Please show each line of the listing where "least" is present.

****************

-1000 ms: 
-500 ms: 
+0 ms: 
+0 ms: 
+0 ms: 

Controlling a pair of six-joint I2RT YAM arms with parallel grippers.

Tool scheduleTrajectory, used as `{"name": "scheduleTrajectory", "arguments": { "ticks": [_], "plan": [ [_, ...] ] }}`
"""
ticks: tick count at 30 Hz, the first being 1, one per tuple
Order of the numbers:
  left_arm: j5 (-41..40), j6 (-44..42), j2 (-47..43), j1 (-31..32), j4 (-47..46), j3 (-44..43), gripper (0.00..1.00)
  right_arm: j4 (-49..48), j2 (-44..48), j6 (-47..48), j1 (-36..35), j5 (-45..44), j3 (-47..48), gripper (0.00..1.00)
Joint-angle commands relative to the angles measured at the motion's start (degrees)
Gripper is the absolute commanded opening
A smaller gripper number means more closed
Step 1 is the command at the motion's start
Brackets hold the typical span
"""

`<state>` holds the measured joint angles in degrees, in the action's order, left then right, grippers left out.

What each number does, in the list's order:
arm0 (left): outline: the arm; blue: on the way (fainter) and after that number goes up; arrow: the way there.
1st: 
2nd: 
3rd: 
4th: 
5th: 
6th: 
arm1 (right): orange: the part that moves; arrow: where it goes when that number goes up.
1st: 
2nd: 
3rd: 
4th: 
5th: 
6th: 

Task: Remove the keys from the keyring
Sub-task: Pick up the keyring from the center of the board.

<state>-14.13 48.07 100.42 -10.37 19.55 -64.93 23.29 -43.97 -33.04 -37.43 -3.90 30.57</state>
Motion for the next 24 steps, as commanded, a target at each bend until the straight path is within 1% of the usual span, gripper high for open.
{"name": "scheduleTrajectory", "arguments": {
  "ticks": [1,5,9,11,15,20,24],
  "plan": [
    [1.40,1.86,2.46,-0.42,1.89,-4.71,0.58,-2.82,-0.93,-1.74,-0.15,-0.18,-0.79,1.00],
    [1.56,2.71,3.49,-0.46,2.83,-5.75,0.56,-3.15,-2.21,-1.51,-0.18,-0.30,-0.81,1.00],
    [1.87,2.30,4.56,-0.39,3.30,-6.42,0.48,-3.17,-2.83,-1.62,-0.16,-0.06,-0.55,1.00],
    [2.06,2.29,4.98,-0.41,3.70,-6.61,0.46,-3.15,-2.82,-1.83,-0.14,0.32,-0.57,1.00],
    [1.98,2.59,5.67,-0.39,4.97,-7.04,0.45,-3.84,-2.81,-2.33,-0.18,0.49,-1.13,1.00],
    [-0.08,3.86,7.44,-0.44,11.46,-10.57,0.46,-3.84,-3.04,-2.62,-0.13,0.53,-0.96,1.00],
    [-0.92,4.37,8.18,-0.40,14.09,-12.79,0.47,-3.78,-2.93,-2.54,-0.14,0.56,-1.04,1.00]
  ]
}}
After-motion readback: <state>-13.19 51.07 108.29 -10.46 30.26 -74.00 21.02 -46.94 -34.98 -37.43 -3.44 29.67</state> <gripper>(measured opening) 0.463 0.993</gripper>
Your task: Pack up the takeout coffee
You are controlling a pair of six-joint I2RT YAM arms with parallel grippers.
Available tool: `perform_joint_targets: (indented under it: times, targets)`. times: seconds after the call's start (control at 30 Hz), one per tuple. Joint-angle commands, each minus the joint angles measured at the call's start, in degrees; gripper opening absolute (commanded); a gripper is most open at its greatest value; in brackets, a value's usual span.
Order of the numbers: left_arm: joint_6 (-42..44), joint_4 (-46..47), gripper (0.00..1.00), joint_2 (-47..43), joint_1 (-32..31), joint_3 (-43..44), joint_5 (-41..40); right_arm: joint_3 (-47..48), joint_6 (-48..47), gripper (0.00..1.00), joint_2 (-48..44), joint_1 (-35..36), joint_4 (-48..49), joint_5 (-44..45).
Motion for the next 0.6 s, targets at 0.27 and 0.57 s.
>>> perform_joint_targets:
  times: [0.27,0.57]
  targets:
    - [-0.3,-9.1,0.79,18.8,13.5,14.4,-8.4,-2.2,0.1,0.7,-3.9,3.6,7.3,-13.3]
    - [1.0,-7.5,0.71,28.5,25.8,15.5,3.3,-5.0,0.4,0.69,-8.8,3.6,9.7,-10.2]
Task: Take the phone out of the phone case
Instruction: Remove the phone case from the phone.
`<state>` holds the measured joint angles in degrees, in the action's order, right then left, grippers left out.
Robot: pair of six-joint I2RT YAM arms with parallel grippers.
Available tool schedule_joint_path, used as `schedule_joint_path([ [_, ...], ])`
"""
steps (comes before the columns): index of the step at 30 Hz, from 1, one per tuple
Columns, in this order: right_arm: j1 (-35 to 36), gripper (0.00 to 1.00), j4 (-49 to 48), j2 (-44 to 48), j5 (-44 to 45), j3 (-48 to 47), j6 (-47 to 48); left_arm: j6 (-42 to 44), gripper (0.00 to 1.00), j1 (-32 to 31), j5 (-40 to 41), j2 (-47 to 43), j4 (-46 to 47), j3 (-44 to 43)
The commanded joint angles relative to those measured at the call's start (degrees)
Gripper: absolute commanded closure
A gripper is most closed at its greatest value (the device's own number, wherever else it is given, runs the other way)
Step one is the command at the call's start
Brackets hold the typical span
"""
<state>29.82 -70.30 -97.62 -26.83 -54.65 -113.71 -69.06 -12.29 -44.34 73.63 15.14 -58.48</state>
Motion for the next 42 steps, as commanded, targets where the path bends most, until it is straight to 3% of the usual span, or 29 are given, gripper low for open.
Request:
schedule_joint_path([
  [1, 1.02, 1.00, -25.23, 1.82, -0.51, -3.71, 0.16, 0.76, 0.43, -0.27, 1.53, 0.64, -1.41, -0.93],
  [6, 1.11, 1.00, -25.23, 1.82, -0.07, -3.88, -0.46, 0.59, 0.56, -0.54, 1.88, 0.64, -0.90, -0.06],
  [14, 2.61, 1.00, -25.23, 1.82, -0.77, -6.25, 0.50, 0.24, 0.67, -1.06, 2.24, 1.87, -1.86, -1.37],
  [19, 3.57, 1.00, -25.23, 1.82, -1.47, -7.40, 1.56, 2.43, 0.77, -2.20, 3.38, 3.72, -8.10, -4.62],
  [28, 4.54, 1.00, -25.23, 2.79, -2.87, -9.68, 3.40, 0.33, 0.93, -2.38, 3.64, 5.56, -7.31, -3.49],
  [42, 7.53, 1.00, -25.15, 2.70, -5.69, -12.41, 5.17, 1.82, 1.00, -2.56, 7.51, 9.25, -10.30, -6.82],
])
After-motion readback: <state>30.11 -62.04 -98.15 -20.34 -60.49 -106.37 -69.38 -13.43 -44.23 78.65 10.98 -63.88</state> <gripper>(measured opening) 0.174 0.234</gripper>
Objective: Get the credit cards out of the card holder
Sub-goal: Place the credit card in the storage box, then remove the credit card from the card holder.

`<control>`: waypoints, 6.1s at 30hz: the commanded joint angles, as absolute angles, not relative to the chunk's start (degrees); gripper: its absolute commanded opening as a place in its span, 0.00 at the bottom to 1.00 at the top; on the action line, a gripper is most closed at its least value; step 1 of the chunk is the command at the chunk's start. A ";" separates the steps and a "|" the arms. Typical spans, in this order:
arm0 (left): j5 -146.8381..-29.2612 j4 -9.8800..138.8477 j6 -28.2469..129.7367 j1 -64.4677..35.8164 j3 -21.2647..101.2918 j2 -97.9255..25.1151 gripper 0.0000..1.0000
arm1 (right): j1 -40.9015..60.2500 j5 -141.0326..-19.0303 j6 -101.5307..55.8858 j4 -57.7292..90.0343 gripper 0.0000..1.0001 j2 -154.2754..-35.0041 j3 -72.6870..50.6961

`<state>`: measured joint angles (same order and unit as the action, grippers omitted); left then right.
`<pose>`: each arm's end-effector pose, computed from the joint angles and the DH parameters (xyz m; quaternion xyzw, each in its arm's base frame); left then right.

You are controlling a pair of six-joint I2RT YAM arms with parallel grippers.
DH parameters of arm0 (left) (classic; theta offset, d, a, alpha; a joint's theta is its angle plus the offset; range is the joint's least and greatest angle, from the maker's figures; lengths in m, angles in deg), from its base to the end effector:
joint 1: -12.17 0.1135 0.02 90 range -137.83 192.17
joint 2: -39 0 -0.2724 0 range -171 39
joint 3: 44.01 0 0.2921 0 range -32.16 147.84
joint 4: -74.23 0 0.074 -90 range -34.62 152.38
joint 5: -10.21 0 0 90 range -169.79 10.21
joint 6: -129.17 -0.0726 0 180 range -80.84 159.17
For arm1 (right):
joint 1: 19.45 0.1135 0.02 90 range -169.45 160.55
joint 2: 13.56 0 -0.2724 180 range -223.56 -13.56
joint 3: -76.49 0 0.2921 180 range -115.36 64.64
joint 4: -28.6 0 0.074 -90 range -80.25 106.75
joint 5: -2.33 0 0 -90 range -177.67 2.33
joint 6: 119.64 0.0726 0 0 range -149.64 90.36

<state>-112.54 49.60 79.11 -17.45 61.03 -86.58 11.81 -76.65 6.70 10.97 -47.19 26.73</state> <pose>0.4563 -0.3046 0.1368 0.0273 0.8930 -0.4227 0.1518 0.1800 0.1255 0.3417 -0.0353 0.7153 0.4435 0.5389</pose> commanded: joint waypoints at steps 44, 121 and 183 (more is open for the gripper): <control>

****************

__RESULT FOR THIS TASK__.
`<control>`: waypoints, 6.1s at 30hz: the commanded joint angles, as absolute angles, not relative to the chunk's start (degrees); gripper: its absolute commanded opening as a place in its span, 0.00 at the bottom to 1.00 at the top; on the action line, a gripper is most closed at its least value; step 1 of the chunk is the command at the chunk's start. A ";" separates the steps and a "|" the arms. Typical spans, in this order:
DH parameters of arm0 (left) (classic; theta offset, d, a, alpha; a joint's theta is its angle plus the offset; range is the joint's least and greatest angle, from the maker's figures; lengths in m, angles in deg), from its base to the end effector:

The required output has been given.